AIM OF THE TASK:
Write out the data below in full, unchanged, minus the images.

DATA SHOWN:
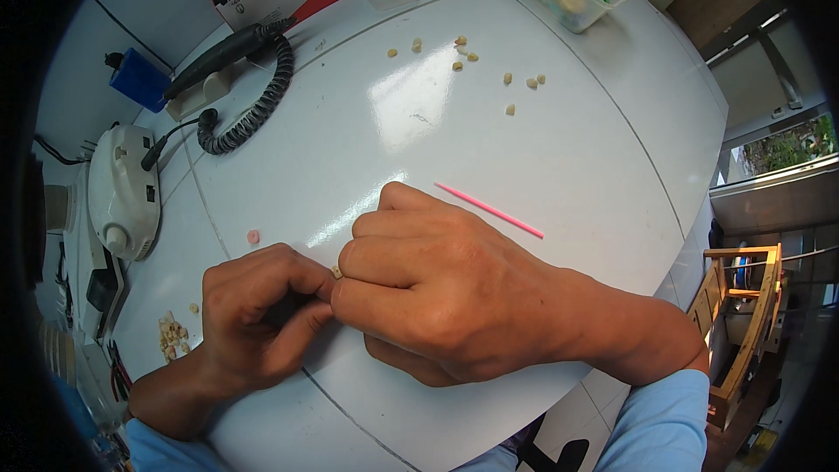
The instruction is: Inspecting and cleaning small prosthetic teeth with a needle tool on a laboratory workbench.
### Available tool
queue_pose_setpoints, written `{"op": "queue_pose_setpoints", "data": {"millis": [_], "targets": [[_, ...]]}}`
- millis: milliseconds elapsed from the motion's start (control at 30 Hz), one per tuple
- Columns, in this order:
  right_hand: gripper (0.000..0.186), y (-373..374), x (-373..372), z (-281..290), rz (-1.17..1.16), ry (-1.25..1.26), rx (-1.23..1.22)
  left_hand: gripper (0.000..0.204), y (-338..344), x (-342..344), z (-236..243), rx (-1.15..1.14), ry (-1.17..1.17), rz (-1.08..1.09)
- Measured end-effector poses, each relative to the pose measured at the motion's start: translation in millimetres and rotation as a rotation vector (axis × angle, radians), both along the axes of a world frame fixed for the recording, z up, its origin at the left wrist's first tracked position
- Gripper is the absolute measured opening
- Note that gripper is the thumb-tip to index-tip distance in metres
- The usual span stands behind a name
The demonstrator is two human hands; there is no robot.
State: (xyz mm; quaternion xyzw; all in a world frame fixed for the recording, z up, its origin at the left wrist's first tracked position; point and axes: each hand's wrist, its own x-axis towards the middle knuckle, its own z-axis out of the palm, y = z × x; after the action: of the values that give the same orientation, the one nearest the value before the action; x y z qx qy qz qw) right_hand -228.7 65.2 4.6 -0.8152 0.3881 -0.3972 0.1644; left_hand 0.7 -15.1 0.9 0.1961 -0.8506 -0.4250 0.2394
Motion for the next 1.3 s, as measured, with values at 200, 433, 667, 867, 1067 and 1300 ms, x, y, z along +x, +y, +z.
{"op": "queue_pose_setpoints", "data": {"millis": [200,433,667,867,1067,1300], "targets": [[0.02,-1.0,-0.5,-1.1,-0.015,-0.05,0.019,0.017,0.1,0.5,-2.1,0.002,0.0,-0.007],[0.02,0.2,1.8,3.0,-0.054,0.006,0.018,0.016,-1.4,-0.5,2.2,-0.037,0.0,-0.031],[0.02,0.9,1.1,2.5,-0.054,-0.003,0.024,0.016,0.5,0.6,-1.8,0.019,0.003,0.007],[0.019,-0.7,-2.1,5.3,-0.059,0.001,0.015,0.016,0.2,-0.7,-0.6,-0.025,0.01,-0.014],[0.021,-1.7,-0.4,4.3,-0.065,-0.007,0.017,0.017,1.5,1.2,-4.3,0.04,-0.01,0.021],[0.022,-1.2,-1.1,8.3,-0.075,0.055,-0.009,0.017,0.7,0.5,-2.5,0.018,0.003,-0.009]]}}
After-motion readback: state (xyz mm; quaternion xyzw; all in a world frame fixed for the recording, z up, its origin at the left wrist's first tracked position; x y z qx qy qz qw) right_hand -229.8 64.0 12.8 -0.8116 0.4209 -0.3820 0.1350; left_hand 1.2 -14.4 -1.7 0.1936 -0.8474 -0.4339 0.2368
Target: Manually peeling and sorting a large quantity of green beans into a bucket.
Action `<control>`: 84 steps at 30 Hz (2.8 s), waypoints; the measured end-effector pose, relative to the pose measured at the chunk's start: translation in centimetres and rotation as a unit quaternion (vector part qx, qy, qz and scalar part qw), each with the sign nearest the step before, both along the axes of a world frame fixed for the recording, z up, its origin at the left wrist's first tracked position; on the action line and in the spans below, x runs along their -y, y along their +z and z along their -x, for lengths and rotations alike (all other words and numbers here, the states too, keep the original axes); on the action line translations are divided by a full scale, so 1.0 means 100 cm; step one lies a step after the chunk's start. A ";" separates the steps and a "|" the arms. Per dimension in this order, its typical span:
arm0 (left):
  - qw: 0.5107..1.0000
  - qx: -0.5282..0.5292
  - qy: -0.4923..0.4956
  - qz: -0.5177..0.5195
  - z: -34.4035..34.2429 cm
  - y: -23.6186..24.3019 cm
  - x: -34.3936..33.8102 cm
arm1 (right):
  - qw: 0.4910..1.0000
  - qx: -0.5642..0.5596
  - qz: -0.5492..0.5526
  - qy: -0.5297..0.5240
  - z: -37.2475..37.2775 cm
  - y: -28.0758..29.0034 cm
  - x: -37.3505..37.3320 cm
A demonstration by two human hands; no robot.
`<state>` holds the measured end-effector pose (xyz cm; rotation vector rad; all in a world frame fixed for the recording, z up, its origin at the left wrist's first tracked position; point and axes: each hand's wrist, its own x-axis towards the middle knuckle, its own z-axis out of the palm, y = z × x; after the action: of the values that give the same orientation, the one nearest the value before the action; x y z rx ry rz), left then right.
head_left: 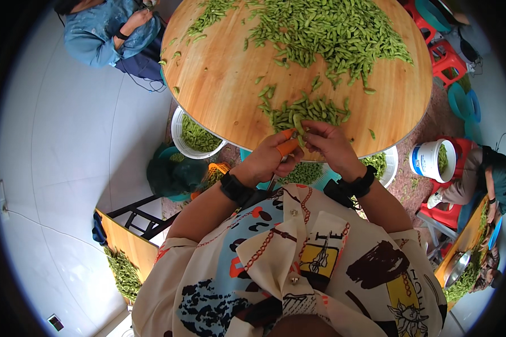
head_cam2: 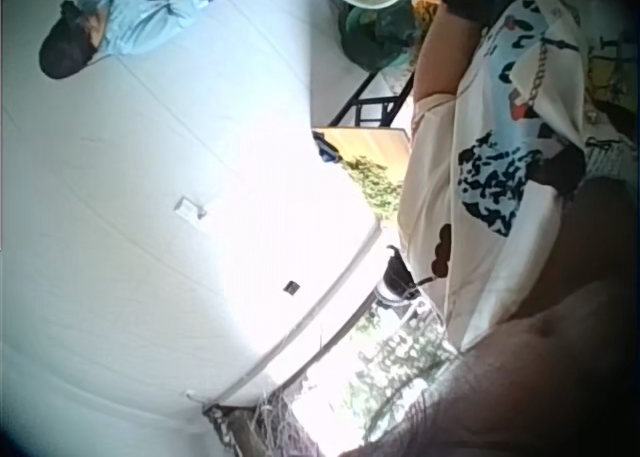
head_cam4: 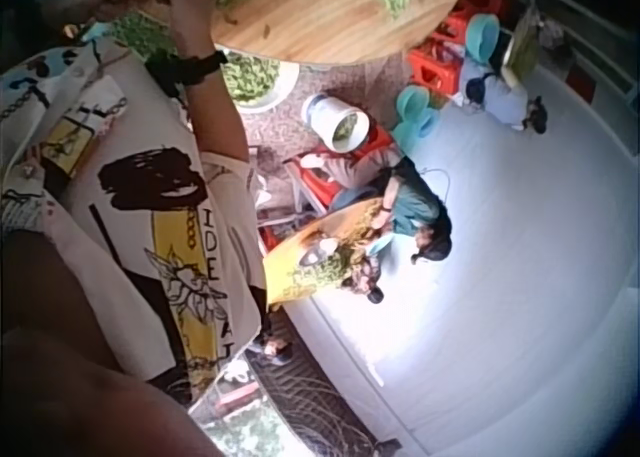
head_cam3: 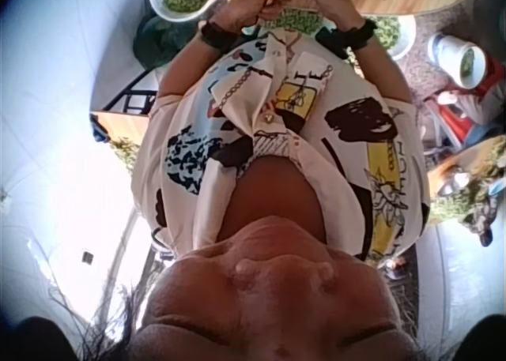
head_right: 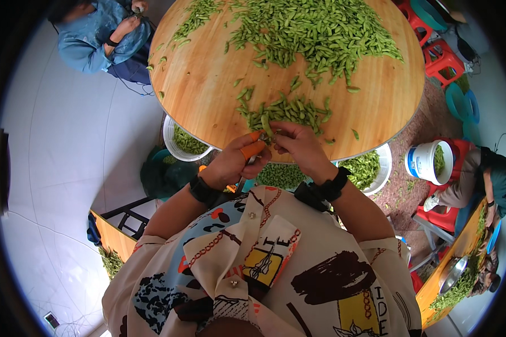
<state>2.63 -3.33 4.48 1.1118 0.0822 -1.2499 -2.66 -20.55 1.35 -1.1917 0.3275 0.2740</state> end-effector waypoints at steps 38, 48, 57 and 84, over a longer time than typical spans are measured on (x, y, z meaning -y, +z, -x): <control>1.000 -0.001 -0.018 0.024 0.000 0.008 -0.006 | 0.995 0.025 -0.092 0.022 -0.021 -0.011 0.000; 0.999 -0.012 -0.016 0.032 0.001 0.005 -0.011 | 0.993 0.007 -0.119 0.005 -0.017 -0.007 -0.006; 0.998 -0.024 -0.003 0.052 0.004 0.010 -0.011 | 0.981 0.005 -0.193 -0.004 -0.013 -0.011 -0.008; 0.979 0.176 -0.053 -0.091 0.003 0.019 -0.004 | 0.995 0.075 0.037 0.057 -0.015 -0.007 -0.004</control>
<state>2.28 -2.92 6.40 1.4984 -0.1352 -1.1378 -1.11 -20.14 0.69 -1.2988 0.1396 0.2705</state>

WRITTEN SOLUTION:
The instruction is: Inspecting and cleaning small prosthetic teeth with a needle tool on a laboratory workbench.
### Available tool
queue_pose_setpoints, written `{"op": "queue_pose_setpoints", "data": {"millis": [_], "targets": [[_, ...]]}}`
- millis: milliseconds elapsed from the motion's start (control at 30 Hz), one per tuple
- Columns, in this order:
  right_hand: gripper (0.000..0.186), y (-373..374), x (-373..372), z (-281..290), rz (-1.17..1.16), ry (-1.25..1.26), rx (-1.23..1.22)
  left_hand: gripper (0.000..0.204), y (-338..344), x (-342..344), z (-236..243), rx (-1.15..1.14), ry (-1.17..1.17), rz (-1.08..1.09)
- Measured end-effector poses, each relative to the pose measured at the motion's start: translation in millimetres and rotation as a rotation vector (axis × angle, radians), both along the axes of a world frame fixed for the recording, z up, its origin at the left wrist's first tracked position
- Gripper is the absolute measured opening
- Note that gripper is the thumb-tip to index-tip distance in metres
- The usual span stands behind a name
The demonstrator is two human hands; there is no robot.
State: (xyz mm; quaternion xyzw; all in a world frame fixed for the recording, z up, its origin at the left wrist's first tracked position; point and axes: each hand's wrist, its own x-axis towards the middle knuckle, its own z-axis out of the palm, y = z × x; after the action: of the values that give the same orientation, the one nearest the value before the action; x y z qx qy qz qw) right_hand -228.7 65.2 4.6 -0.8152 0.3881 -0.3972 0.1644; left_hand 0.7 -15.1 0.9 0.1961 -0.8506 -0.4250 0.2394
Motion for the next 1.3 s, as measured, with values at 200, 433, 667, 867, 1067 and 1300 ms, x, y, z along +x, +y, +z.
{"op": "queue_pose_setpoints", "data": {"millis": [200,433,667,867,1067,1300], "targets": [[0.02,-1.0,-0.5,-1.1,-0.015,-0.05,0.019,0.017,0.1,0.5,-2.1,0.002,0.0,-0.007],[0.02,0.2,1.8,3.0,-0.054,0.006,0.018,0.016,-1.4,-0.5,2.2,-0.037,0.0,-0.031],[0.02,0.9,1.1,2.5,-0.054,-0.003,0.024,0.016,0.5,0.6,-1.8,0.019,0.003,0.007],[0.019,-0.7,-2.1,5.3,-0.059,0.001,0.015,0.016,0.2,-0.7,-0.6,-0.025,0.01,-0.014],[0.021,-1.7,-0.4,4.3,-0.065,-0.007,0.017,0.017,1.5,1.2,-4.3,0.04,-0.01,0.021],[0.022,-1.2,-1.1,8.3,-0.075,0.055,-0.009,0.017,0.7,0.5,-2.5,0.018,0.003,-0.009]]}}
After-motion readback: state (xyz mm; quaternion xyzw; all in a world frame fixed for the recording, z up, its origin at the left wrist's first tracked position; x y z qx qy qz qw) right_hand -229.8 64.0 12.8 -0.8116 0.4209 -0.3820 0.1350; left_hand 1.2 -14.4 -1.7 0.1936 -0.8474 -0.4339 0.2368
Target: Manually peeling and sorting a large quantity of green beans into a bucket.
Action `<control>`: 84 steps at 30 Hz (2.8 s), waypoints; the measured end-effector pose, relative to the pose measured at the chunk's start: translation in centimetres and rotation as a unit quaternion (vector part qx, qy, qz and scalar part qw), each with the sign nearest the step before, both along the axes of a world frame fixed for the recording, z up, its origin at the left wrist's first tracked position; on the action line and in the spans below, x runs along their -y, y along their +z and z along their -x, for lengths and rotations alike (all other words and numbers here, the states too, keep the original axes); on the action line translations are divided by a full scale, so 1.0 means 100 cm; step one lies a step after the chunk's start. A ";" separates the steps and a "|" the arms. Per dimension in this order, its typical span:
arm0 (left):
  - qw: 0.5107..1.0000
  - qx: -0.5282..0.5292
  - qy: -0.4923..0.4956
  - qz: -0.5177..0.5195
  - z: -34.4035..34.2429 cm
  - y: -23.6186..24.3019 cm
  - x: -34.3936..33.8102 cm
arm1 (right):
  - qw: 0.4910..1.0000
  - qx: -0.5642..0.5596
  - qz: -0.5492..0.5526
  - qy: -0.5297..0.5240
  - z: -37.2475..37.2775 cm
  - y: -28.0758..29.0034 cm
  - x: -37.3505..37.3320 cm
A demonstration by two human hands; no robot.
`<state>` holds the measured end-effector pose (xyz cm; rotation vector rad; all in a world frame fixed for the recording, z up, its origin at the left wrist's first tracked position; point and axes: each hand's wrist, its own x-axis towards the middle knuckle, its own z-axis out of the palm, y = z × x; after the action: of the values that give the same orientation, the one nearest the value before the action; x y z rx ry rz), left then right.
head_left: 
head_cam2: 
head_cam4: 
head_cam3: 
head_right: 
<state>2.63 -3.33 4.48 1.1118 0.0822 -1.2499 -2.66 -20.55 1.35 -1.1917 0.3275 0.2740</state> end-effector waypoints at steps 38, 48, 57 and 84, over a longer time than typical spans are measured on (x, y, z meaning -y, +z, -x): <control>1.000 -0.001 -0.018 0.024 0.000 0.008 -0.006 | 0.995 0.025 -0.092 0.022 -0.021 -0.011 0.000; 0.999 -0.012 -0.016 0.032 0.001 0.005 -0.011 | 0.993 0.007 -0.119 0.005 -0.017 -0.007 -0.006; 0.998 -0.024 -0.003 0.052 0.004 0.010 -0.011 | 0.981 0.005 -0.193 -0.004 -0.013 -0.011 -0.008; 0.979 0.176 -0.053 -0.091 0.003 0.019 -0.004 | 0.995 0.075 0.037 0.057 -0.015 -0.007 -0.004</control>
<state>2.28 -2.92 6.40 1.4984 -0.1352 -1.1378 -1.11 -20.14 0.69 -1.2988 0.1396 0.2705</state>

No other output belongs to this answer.